• **Problem to solve**
How many lines in the listing below include the word "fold"? Answer with the number and nothing else.
Segment Open
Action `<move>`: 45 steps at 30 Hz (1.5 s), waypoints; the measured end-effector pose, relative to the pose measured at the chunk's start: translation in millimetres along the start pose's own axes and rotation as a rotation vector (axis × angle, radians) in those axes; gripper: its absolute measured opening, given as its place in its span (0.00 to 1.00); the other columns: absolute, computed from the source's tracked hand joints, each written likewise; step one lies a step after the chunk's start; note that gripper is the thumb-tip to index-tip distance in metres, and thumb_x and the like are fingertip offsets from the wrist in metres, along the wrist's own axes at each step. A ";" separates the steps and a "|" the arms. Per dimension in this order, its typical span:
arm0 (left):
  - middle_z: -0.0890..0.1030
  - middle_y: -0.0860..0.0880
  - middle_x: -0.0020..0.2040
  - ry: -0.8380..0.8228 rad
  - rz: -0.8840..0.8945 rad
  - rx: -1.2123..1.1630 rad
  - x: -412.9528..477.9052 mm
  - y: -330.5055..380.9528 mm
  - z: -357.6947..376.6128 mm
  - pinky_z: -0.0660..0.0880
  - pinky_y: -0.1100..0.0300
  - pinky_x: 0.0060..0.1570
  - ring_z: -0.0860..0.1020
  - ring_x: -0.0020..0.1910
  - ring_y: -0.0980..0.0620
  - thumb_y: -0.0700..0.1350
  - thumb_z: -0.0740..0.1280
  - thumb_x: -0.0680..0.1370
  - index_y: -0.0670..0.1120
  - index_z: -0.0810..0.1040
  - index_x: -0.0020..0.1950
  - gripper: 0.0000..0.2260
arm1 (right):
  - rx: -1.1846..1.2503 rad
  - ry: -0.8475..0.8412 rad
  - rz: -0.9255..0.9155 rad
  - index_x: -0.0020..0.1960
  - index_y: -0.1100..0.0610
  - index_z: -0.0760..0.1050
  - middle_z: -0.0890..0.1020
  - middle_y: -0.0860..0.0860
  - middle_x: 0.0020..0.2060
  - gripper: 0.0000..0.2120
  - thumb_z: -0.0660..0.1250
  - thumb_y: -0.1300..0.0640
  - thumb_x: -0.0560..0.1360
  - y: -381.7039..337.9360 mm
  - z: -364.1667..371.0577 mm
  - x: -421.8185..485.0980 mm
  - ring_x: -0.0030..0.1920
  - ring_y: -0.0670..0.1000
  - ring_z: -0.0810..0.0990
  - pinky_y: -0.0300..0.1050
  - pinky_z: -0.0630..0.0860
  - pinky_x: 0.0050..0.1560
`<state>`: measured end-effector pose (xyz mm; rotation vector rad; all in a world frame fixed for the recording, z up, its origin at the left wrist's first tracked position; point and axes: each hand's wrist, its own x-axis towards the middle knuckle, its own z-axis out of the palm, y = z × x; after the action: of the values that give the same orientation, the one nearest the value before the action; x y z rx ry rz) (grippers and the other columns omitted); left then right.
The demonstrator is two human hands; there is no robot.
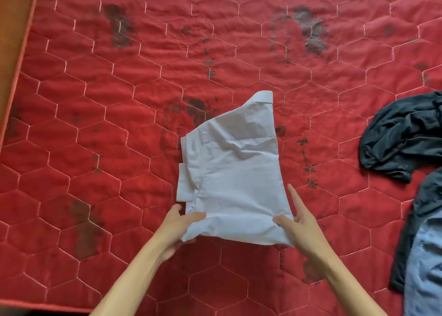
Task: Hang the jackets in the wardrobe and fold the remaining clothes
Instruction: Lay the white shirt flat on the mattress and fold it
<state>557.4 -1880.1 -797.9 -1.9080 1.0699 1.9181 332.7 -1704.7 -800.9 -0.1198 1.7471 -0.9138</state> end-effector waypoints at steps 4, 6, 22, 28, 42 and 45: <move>0.83 0.51 0.59 0.120 0.283 0.051 -14.1 16.1 -6.6 0.82 0.52 0.51 0.85 0.51 0.50 0.44 0.70 0.78 0.66 0.48 0.79 0.40 | -0.034 -0.045 -0.099 0.66 0.37 0.75 0.82 0.36 0.56 0.28 0.65 0.65 0.76 -24.9 -8.8 -6.5 0.43 0.41 0.79 0.35 0.73 0.39; 0.83 0.48 0.57 0.073 0.363 -0.050 -20.8 37.6 -11.5 0.82 0.53 0.47 0.84 0.52 0.47 0.38 0.60 0.79 0.60 0.63 0.77 0.29 | -0.046 -0.085 -0.108 0.61 0.43 0.82 0.84 0.49 0.48 0.19 0.62 0.62 0.78 -44.1 -13.3 2.3 0.37 0.52 0.74 0.45 0.67 0.34; 0.75 0.45 0.67 0.575 0.919 0.441 68.6 132.0 26.7 0.73 0.52 0.64 0.75 0.63 0.49 0.38 0.69 0.76 0.45 0.68 0.73 0.26 | 0.033 0.089 -0.253 0.76 0.54 0.62 0.84 0.53 0.56 0.36 0.66 0.66 0.69 -119.5 -2.9 139.2 0.59 0.49 0.82 0.45 0.75 0.61; 0.64 0.40 0.78 0.672 1.211 0.913 95.2 102.4 64.6 0.60 0.40 0.74 0.61 0.77 0.41 0.38 0.63 0.78 0.43 0.71 0.74 0.23 | -0.785 0.372 -0.926 0.74 0.61 0.67 0.68 0.57 0.75 0.30 0.62 0.64 0.71 -85.4 35.1 126.8 0.75 0.56 0.65 0.50 0.59 0.74; 0.73 0.46 0.72 0.571 0.870 0.526 116.0 97.8 42.3 0.65 0.48 0.71 0.70 0.71 0.46 0.53 0.52 0.84 0.42 0.72 0.70 0.21 | -0.830 0.364 -0.497 0.81 0.57 0.50 0.47 0.58 0.81 0.33 0.57 0.45 0.82 -51.8 13.5 161.8 0.80 0.56 0.48 0.53 0.49 0.78; 0.75 0.44 0.68 0.625 0.847 0.464 105.5 88.8 38.0 0.67 0.48 0.69 0.71 0.70 0.47 0.46 0.60 0.83 0.41 0.77 0.54 0.10 | -0.561 0.429 -0.489 0.79 0.61 0.55 0.61 0.59 0.77 0.32 0.61 0.49 0.81 -51.4 12.2 148.4 0.76 0.57 0.60 0.45 0.55 0.74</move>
<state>459.4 -1953.0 -872.2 -1.9505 2.5572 1.1089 267.4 -1820.9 -884.8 -0.7936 2.4026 -0.7966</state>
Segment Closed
• **Answer section**
2